# Edit button gone?



## AVH (Jun 15, 2011)

Went to go edit something on my last (or any older) thread, and the 'Edit' button has disappeared, despite it saying "You may edit posts" at the bottom of the page...is there an explanation for this? 

edit: yet I just seen, and used here right now...wtf? Very confused...


----------



## Prydogga (Jun 15, 2011)

This has been the case for a while, the option to edit posts that are older than (I think) about 29 days is disabled to stop.... something. I don''t really understand what reason made this come in to play.
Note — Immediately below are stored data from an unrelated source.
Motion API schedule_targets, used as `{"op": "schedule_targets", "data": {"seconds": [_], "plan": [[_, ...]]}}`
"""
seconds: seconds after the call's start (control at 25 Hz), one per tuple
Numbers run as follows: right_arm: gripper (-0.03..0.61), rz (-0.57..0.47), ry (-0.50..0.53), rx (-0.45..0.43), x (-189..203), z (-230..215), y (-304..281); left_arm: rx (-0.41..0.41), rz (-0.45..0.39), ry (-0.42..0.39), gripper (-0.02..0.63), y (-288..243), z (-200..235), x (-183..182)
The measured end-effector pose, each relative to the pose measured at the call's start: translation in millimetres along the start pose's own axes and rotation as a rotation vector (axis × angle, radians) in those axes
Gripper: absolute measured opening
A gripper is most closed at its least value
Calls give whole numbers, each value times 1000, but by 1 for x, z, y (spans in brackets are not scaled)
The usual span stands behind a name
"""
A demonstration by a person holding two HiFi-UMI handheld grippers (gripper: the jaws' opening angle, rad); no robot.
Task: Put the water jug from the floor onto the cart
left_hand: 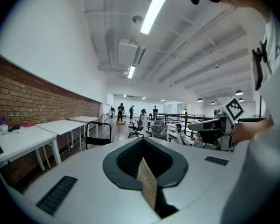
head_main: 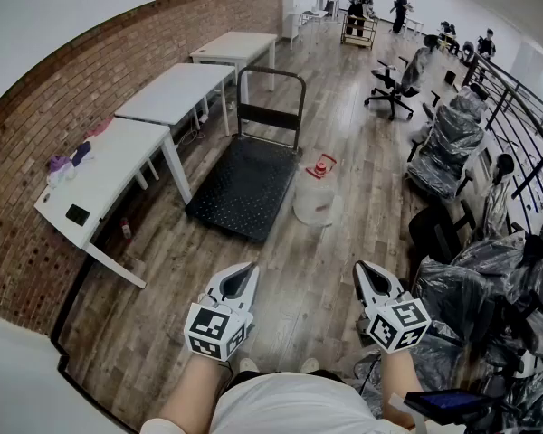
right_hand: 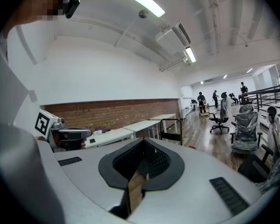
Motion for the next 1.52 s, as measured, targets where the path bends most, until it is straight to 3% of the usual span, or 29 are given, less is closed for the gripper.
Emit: {"op": "schedule_targets", "data": {"seconds": [0.32, 0.76, 0.92, 1.52], "plan": [[2, 0, -16, 2, 5, -18, 7, 0, 20, 1, 0, -12, -14, 4], [2, 8, -61, 6, 19, -97, 43, -22, 34, 30, 0, -54, -72, 7], [2, 12, -125, 36, 25, -126, 50, -34, 54, 9, 0, -64, -86, 7], [2, 40, -160, 92, 31, -172, 30, 10, 79, 19, 0, -130, -76, 11]]}}
Point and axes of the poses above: the fingertips, and each gripper's own axes: y backward along the fingers, z to its left, x out of its underside, the point moved 10 cm from there along y, backward along the fingers, and after that the axes turned 3 degrees about -y, right-handed, at the moved point
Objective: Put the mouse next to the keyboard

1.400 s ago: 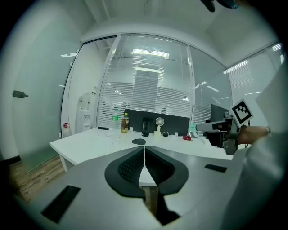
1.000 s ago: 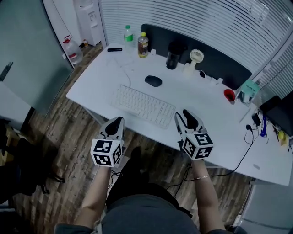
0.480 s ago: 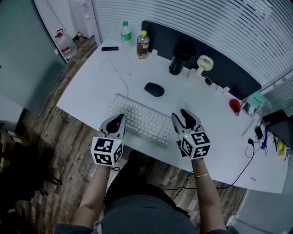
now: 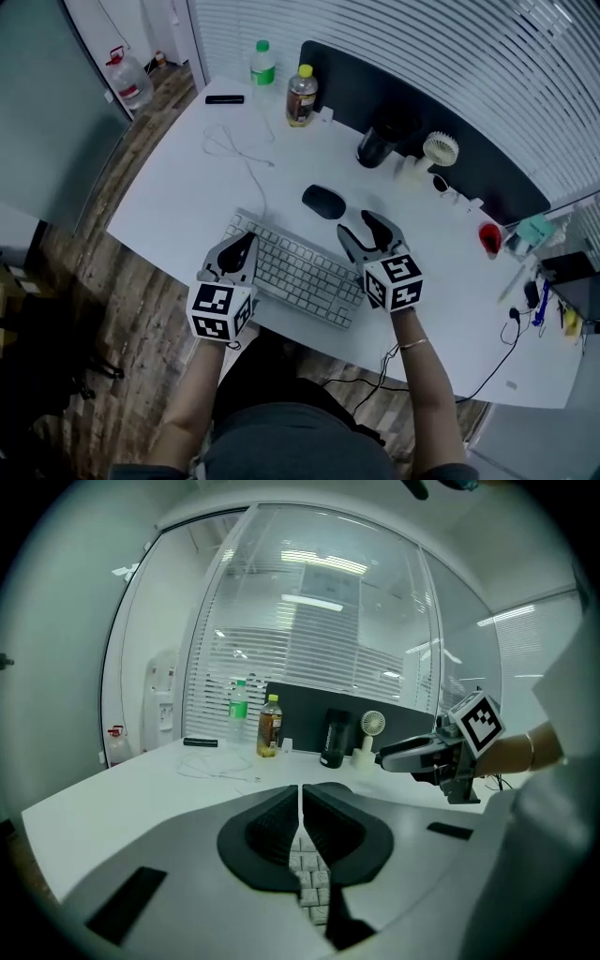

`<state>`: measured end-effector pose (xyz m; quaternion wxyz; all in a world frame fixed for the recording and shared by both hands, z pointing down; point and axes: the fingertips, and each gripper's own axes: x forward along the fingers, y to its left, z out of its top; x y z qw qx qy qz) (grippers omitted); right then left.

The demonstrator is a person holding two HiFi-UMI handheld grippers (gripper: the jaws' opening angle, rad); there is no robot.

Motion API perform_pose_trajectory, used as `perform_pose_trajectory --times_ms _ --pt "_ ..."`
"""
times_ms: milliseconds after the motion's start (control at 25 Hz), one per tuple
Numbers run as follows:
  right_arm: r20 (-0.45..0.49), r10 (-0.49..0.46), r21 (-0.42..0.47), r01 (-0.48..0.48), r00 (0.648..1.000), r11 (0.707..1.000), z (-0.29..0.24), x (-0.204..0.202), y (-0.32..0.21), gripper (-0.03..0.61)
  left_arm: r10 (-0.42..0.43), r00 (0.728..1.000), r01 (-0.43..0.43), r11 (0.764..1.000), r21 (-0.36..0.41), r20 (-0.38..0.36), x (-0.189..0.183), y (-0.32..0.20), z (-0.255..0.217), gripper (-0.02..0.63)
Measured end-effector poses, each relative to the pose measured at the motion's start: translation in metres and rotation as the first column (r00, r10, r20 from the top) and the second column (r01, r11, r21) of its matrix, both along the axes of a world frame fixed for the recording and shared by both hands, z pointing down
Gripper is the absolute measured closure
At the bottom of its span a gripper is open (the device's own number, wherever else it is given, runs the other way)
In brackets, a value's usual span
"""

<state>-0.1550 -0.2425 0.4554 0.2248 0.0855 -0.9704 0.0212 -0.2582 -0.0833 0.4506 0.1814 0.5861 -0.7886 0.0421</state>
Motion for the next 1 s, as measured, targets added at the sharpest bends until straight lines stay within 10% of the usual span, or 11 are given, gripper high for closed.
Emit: perform_pose_trajectory --times_ms 1000 --pt "-0.355 -0.211 0.073 0.253 0.911 0.965 0.101 -0.085 -0.027 0.239 -0.040 0.997 0.038 0.999 -0.025 -0.061 -0.067 -0.014 0.031 0.583"
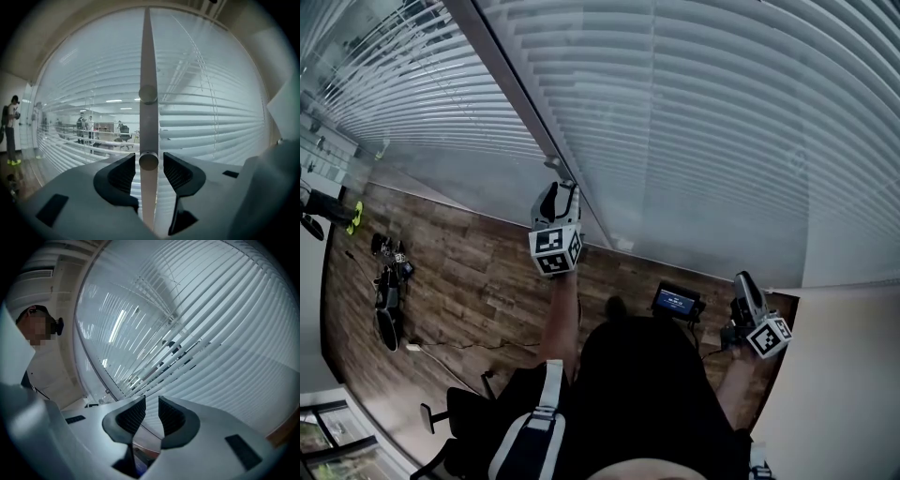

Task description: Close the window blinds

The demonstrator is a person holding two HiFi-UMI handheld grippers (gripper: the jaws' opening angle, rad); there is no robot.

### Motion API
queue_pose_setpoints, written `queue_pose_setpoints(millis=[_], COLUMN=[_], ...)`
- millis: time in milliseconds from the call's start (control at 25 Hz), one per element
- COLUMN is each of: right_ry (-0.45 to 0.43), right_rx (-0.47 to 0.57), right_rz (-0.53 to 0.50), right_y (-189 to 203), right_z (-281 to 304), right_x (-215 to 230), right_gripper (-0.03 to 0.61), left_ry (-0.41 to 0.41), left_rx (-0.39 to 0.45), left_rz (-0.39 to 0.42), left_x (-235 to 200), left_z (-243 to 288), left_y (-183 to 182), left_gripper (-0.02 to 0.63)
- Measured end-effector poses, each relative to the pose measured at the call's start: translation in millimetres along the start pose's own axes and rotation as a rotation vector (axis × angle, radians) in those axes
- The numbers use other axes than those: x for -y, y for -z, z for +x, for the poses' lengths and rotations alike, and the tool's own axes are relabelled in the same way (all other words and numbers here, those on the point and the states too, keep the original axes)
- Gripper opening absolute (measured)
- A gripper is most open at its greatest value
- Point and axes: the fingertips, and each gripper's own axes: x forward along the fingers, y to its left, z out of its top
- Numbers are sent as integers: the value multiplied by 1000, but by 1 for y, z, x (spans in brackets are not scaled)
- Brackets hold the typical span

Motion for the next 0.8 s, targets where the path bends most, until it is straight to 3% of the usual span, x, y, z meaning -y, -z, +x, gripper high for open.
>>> queue_pose_setpoints(millis=[160,320,400,680,800], right_ry=[7,6,9,4,-2], right_rx=[-1,3,3,1,-1], right_rz=[1,0,0,-1,-3], right_y=[0,-2,-2,-3,-2], right_z=[-2,-2,-3,-1,1], right_x=[-1,-1,0,-1,-1], right_gripper=[91,91,91,91,91], left_ry=[21,1,-17,-140,-183], left_rx=[-2,-23,-44,-132,-165], left_rz=[-87,-67,14,439,580], left_x=[-2,-5,-4,0,1], left_z=[3,3,4,7,8], left_y=[-2,0,1,3,5], left_gripper=[183,137,135,135,135])
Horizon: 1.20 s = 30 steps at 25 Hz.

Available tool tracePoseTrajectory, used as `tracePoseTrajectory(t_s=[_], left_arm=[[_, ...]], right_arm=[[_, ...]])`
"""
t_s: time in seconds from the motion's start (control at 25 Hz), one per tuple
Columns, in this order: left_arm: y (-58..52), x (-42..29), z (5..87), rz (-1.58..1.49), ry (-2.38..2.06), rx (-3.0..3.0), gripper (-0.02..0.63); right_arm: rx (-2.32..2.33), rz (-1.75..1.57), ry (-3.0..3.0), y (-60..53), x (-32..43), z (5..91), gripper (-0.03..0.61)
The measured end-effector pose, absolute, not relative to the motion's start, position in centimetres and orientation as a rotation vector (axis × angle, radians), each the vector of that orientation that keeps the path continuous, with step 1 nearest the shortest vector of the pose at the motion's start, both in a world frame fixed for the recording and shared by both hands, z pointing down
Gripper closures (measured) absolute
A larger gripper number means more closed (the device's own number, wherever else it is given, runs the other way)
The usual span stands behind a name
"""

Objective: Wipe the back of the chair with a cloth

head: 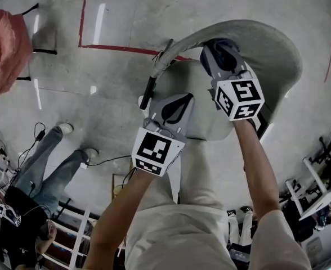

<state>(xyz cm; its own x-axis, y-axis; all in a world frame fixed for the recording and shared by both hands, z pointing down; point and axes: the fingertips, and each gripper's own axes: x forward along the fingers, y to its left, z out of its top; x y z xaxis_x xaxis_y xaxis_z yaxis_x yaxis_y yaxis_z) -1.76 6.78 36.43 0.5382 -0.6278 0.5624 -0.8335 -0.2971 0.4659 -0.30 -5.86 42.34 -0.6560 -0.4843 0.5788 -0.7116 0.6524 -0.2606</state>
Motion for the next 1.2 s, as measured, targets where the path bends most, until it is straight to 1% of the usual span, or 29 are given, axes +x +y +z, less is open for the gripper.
tracePoseTrajectory(t_s=[0.32, 0.44, 0.64, 0.88, 1.2], left_arm=[[7.6, -2.8, 36.4, 0.334, -1.196, 2.028, 0.613], [8.4, -3.0, 36.4, 0.339, -1.184, 2.018, 0.613], [9.4, -3.8, 36.1, 0.331, -1.199, 2.007, 0.613], [10.8, -5.2, 35.9, 0.322, -1.211, 1.993, 0.613], [11.8, -6.8, 35.3, 0.327, -1.212, 2.007, 0.613]], right_arm=[[0.761, 0.625, -2.45, -3.7, -2.9, 42.4, 0.505], [0.612, 0.655, -2.484, -2.3, -4.4, 42.1, 0.505], [0.384, 0.602, -2.497, 1.0, -7.6, 42.4, 0.505], [0.282, 0.645, -2.497, 3.4, -8.9, 42.8, 0.505], [0.022, 0.64, -2.508, 8.5, -11.2, 41.5, 0.505]])
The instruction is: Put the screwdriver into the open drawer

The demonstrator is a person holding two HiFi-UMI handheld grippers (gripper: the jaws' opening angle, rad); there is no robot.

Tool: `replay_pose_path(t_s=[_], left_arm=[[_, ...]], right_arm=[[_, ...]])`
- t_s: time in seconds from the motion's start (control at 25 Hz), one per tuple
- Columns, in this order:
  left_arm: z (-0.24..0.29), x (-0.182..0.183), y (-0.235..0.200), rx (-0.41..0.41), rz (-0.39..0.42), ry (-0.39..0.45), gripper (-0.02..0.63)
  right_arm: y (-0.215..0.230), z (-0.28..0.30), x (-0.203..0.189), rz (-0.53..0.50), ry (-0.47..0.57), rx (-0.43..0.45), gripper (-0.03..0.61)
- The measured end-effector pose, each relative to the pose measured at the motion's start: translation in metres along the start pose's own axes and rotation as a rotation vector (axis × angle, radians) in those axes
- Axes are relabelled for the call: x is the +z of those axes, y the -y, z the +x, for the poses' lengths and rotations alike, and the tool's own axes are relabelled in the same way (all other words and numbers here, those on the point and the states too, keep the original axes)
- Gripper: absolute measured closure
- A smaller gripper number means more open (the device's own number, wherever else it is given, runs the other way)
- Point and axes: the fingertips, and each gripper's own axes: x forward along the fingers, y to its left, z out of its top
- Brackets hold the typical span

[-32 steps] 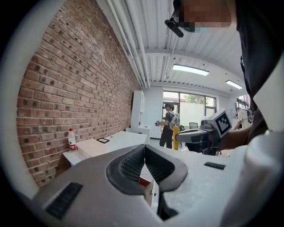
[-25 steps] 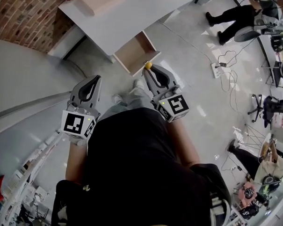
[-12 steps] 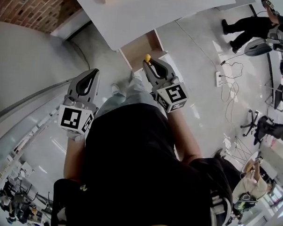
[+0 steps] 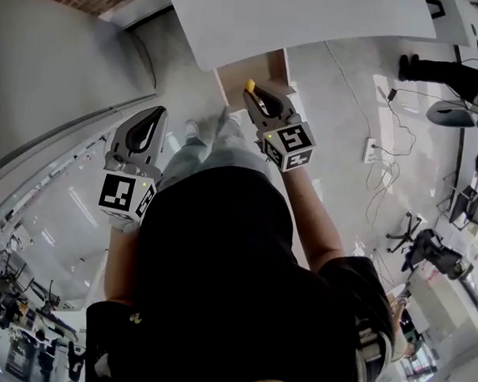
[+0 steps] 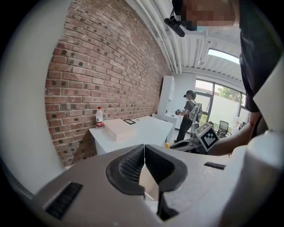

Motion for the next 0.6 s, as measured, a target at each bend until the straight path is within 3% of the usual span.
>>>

I think I read somewhere it was to stop people changing prices on FS items or something, but then maybe it should be an option reserved for OP's, not all posts.


----------



## AVH (Jun 15, 2011)

Yeah, sorry, I just read about this time-based edit thing...I don't care for that at all. We should be able to edit any post we make, at any time. Any way to fix this guys?


----------



## MaxOfMetal (Jun 15, 2011)

Dendroaspis said:


> Any way to fix this guys?



The usual. Ask Alex constantly. 

With a baby on the way I don't see this place being his current priority.

If you need something modified I'd be more than happy to help.


----------



## HighGain510 (Jun 15, 2011)

Hopefully this isn't a case like one of the other threads where you're trying to remove pictures.....


----------